[Data segment Boundary: Start]

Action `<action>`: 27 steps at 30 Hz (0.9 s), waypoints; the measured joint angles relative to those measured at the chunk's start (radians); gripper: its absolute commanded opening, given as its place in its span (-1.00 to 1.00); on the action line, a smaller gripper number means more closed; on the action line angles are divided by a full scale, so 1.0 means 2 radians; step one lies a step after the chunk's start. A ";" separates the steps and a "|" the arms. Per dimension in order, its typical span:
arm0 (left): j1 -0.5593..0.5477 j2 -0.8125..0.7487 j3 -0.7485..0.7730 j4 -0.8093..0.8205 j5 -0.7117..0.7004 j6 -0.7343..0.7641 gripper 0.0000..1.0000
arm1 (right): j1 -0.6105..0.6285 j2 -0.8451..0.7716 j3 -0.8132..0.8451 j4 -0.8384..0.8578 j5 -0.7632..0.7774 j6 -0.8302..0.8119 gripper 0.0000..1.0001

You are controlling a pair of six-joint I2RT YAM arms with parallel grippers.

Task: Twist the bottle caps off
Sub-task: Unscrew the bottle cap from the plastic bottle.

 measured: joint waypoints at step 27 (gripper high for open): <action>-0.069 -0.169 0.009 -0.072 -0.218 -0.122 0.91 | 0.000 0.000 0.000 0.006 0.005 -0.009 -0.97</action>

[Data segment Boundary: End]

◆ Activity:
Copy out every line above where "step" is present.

◆ Result for this task:
Action `<action>`: 27 steps at 30 Hz (0.9 s), waypoints; the measured joint angles relative to those measured at the chunk's start (radians); gripper: its absolute commanded opening, given as its place in its span (-1.00 to 1.00); on the action line, a smaller gripper number means more closed; on the action line angles are divided by a full scale, so 1.0 means 2 radians; step one lies a step after the chunk's start. A ";" separates the steps and a "|" the arms. Per dimension in order, its typical span:
 measured: joint waypoints at step 27 (gripper high for open): <action>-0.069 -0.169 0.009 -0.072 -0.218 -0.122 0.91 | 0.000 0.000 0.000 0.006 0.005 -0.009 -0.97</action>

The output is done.